Mediante a forte pressão dos religiosos, Portugal proibiu a captura de índios por meio de uma Carta Régia emitida no ano de 1570. Segundo esse documento, os índios só poderiam ser presos e escravizados em situação de guerra justa. Ou seja, somente os índios que se voltassem contra os colonizadores estariam sujeitos à condição de escravos. Por meio dessa medida, os colonizadores conseguiram manter a escravidão indígena durante todo o período colonial. A escravidão indígena foi oficialmente extinta no século XVIII, momento em que o marquês de Pombal estabeleceu um conjunto de transformações na administração colonial. Em 1757, proibiu a escravidão indígena e transformou algumas aldeias em vilas submetidas ao poderio da Coroa.

 

Razões Que Explicam o Surgimento da Escravidão Negra

 

A primeira razão é que o regime de trabalho fundado na utilização do trabalhador livre, assalariado, não pôde constituir-se, pois as disponibilidades de vastas superfícies de terras impossibilitariam a retenção do indivíduo na “empresa”. Em segundo lugar, nem a Metrópole e nem mesmo a Colônia dispunham de trabalhadores livres em número suficiente para atender às atividades produtivas que se inauguravam ou se expandiam nas diversas regiões da Colônia, pois o trabalho assalariado não era possível sendo escassos os trabalhadores, em atividades de baixo nível técnico. E por último, à escassez de trabalhadores livres contrapunha-se a uma oferta elástica de escravo. A partir do século XVII (ano 1601 a 1700), a mão de obra escrava africana passou a ser utilizada de forma geral, em diversos setores, para além da monocultura de exportação.
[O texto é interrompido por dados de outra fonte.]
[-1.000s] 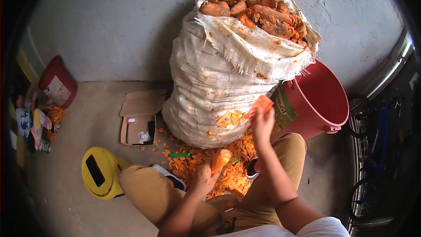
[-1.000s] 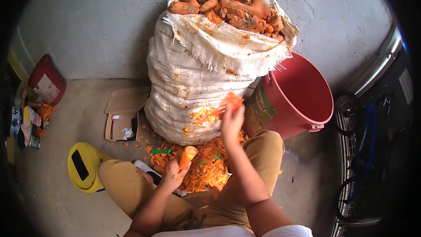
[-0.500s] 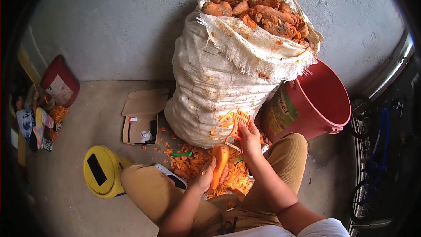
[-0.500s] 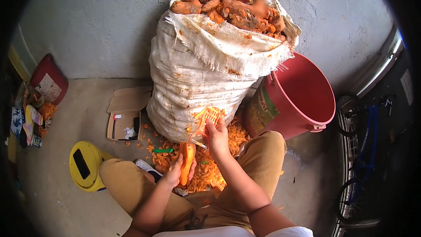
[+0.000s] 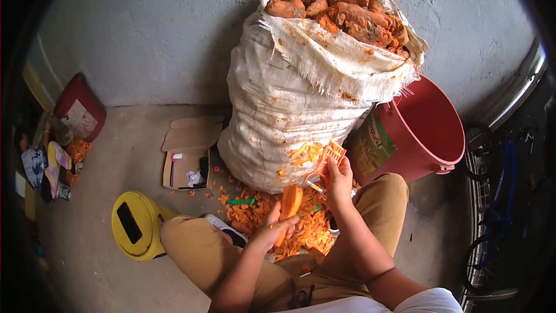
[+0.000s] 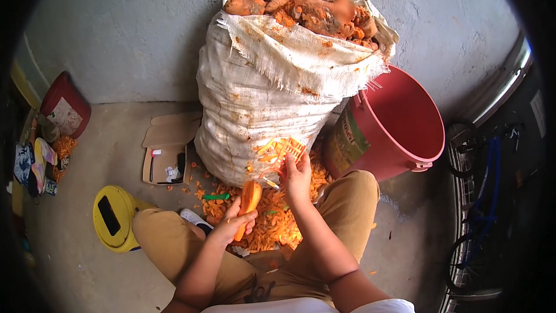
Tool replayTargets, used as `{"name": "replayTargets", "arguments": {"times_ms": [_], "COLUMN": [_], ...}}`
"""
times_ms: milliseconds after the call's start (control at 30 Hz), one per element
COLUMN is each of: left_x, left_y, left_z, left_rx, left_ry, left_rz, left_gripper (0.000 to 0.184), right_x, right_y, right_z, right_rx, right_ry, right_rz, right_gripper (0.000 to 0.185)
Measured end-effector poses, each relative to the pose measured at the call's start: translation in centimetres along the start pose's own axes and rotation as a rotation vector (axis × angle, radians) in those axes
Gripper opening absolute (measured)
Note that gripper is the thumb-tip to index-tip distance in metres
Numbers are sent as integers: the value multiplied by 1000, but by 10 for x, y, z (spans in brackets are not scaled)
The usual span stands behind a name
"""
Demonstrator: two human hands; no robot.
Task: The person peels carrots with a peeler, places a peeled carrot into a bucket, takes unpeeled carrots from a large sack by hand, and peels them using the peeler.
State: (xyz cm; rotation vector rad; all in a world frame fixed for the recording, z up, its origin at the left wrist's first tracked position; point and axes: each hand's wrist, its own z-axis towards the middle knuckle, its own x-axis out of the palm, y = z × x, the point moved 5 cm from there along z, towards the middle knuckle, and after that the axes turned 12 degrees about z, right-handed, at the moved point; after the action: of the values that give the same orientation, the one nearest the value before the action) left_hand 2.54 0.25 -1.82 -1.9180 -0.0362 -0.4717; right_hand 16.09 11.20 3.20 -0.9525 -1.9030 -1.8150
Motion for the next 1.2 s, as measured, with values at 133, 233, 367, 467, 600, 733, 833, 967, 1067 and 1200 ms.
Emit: {"name": "replayTargets", "arguments": {"times_ms": [133, 233, 367, 467, 600, 733, 833, 967, 1067, 1200], "left_x": [6, 4, 5, -3, -6, -3, -7, -1, -2, -4], "left_y": [-10, 1, -6, 0, 9, 5, 5, 2, 5, 9], "left_z": [-7, -11, -7, -4, 0, -4, -4, -14, -8, -7], "left_rx": [-82, -246, -253, -295, -330, -331, -311, -326, -285, -293], "left_ry": [134, 320, 317, 157, 93, 127, 147, 208, 203, 136], "left_rz": [-140, -344, -498, -443, -343, -341, -308, -316, -284, -145], "left_gripper": [26, 38, 47, 45, 41, 42, 41, 39, 38, 41], "right_x": [-1, 7, 22, 23, 31, 41, 30, 3, 39, 47], "right_y": [10, 16, 14, 13, 4, 8, 17, 50, 52, 40], "right_z": [4, -1, -16, -20, -33, -64, -26, 36, -7, -39], "right_rx": [-89, -66, 11, -6, -170, -485, -308, -359, -231, -439], "right_ry": [-8, 129, 276, 297, 391, 623, 435, 207, 437, 532], "right_rz": [-68, -200, -218, -277, -379, -930, -696, -490, -413, -880], "right_gripper": [18, 29, 37, 38, 42, 49, 43, 37, 42, 47]}}
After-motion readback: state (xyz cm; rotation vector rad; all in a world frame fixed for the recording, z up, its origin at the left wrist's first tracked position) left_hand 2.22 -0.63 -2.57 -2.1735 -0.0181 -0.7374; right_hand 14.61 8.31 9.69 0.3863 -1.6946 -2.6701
No litoral Norte de Pernambuco, antes de 1630, já havia, em Olinda, um número ponderável de escravos exclusivamente empregados na pesca marítima e litorânea. A escravidão de africanos na América consumiu cerca de 15 milhões ou mais de homens e mulheres arrancados de suas terras. O tráfico de escravos através do Atlântico foi um dos grandes empreendimentos comerciais e culturais que marcaram a formação do mundo moderno e a criação de um sistema econômico mundial. A participação do Brasil nessa trágica aventura foi enorme. Para o Brasil, estima-se que vieram perto de 40% dos escravos africanos. Aqui, não obstante o uso intensivo da mão de obra cativa indígena, foram os africanos e seus descendentes que constituíram a força de trabalho principal durante os mais de trezentos anos de escravidão. E a escravidão penetrou cada um dos aspectos da vida brasileira. Além de movimentarem engenhos, fazendas, minas, cidades, plantações, fábricas, cozinhas, salões, os escravos da África e seus descendentes imprimiram marcas próprias sobre vários outros aspectos da cultura material e espiritual deste país, sua agricultura, culinária, religião, língua, música, artes, arquitetura.

  

REFERÊNCIAS

 

 LIMA, Ederson Prestes Santos; SCHENA, Denilson Roberto. História. Curitiba: Instituto Federal do Paraná/Rede e-Tec, 2011.